◆ WORK REQUEST
Look through the data below. Pick out the lines holding the string "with".

◆ DATA BELOW
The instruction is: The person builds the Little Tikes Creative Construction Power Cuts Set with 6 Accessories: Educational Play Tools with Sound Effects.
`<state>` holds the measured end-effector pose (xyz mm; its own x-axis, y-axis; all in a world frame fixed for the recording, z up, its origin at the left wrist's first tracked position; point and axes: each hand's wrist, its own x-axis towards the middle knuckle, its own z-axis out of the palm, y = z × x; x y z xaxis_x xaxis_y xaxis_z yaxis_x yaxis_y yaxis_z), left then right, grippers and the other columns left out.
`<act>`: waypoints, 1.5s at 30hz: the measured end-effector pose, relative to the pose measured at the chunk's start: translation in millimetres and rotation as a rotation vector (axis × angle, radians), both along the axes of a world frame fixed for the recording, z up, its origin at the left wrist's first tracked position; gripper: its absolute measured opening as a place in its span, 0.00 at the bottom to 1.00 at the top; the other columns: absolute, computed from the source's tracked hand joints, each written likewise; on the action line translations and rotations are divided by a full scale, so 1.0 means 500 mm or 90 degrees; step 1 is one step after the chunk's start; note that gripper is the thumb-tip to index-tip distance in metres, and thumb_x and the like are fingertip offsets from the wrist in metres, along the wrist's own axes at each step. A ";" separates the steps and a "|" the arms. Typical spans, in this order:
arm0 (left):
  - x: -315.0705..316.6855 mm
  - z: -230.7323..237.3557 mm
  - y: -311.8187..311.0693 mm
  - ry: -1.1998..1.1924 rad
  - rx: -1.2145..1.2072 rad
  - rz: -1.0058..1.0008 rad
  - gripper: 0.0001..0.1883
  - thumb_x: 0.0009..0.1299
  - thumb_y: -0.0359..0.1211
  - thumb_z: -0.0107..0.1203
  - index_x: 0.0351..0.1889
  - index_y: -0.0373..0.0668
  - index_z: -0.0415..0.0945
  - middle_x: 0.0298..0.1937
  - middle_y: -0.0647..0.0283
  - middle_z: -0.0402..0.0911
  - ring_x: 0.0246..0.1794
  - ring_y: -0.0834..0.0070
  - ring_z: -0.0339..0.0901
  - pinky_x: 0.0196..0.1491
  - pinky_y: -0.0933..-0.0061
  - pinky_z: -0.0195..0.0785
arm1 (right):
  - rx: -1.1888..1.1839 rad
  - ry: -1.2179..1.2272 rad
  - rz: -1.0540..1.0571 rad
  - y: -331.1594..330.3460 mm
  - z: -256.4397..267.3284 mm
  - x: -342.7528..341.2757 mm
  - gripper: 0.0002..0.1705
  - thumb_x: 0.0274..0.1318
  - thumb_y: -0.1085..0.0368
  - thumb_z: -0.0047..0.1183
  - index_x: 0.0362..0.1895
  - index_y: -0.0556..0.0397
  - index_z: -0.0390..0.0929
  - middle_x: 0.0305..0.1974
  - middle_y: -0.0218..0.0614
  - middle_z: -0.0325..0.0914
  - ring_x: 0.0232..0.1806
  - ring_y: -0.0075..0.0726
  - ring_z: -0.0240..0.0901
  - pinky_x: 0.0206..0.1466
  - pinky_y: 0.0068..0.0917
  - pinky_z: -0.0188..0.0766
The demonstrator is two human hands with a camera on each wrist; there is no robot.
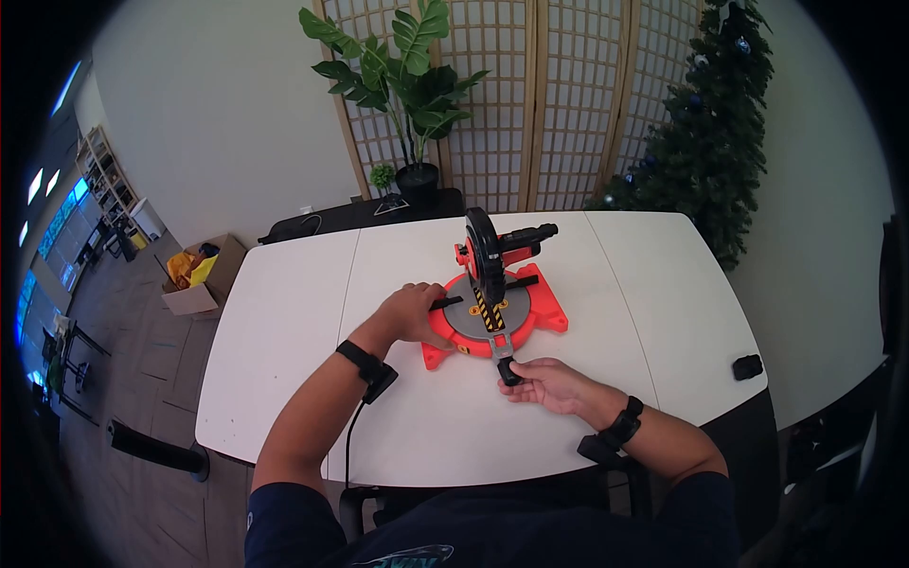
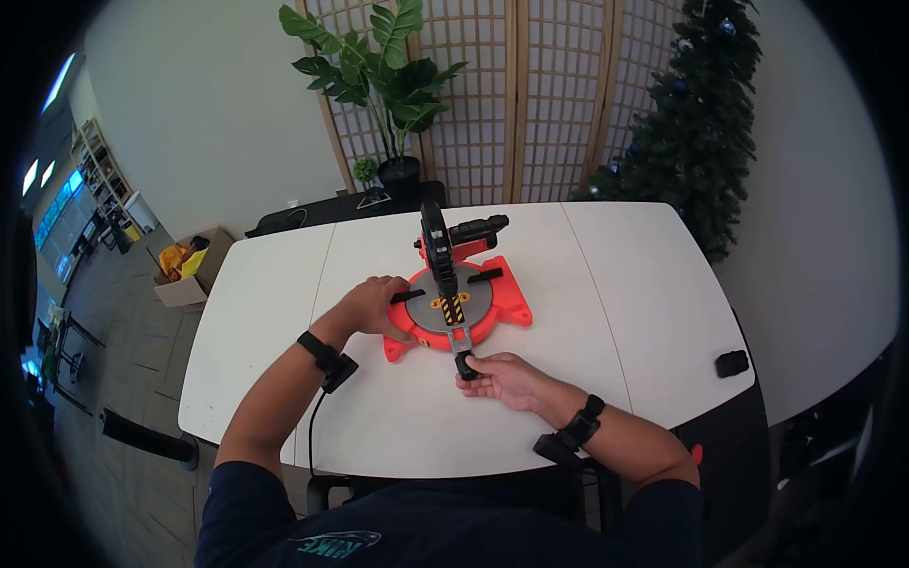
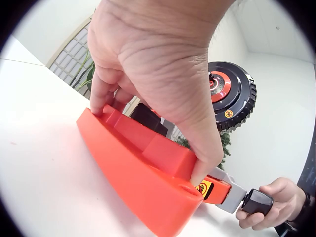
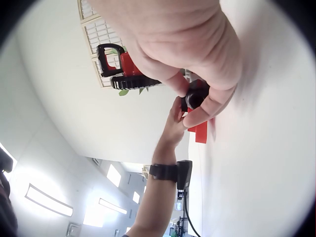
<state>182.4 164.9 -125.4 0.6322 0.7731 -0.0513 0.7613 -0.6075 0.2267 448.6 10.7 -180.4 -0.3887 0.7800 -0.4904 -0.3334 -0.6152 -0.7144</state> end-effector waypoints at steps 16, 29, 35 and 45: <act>-0.001 0.000 -0.002 -0.009 0.002 0.000 0.51 0.40 0.61 0.74 0.59 0.40 0.74 0.54 0.53 0.80 0.57 0.54 0.77 0.60 0.61 0.70 | -0.013 0.035 0.009 0.000 -0.018 -0.007 0.19 0.73 0.53 0.48 0.49 0.59 0.74 0.44 0.41 0.79 0.47 0.41 0.81 0.53 0.41 0.83; 0.000 -0.001 -0.001 -0.011 0.008 -0.008 0.52 0.39 0.61 0.75 0.59 0.39 0.74 0.53 0.53 0.80 0.57 0.54 0.77 0.61 0.62 0.70 | -0.050 0.086 0.060 0.009 -0.023 0.004 0.21 0.71 0.53 0.53 0.53 0.60 0.74 0.51 0.46 0.81 0.50 0.40 0.82 0.54 0.37 0.82; -0.001 -0.006 0.000 -0.005 0.012 0.002 0.52 0.38 0.61 0.75 0.59 0.39 0.74 0.53 0.53 0.80 0.57 0.55 0.77 0.61 0.62 0.70 | -0.021 -0.021 0.023 -0.001 -0.004 -0.008 0.19 0.71 0.59 0.55 0.52 0.62 0.69 0.50 0.50 0.81 0.51 0.44 0.82 0.56 0.37 0.82; 0.001 0.000 -0.002 0.002 0.010 0.002 0.52 0.39 0.60 0.75 0.60 0.40 0.74 0.54 0.53 0.80 0.58 0.54 0.76 0.62 0.62 0.70 | -0.054 0.051 0.032 0.001 -0.001 0.002 0.19 0.74 0.60 0.49 0.56 0.64 0.67 0.51 0.50 0.79 0.57 0.54 0.79 0.59 0.45 0.81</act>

◆ WRITTEN SOLUTION
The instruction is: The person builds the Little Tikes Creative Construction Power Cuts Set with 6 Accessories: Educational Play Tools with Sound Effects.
The demonstrator is two human hands with a camera on each wrist; there is no robot.

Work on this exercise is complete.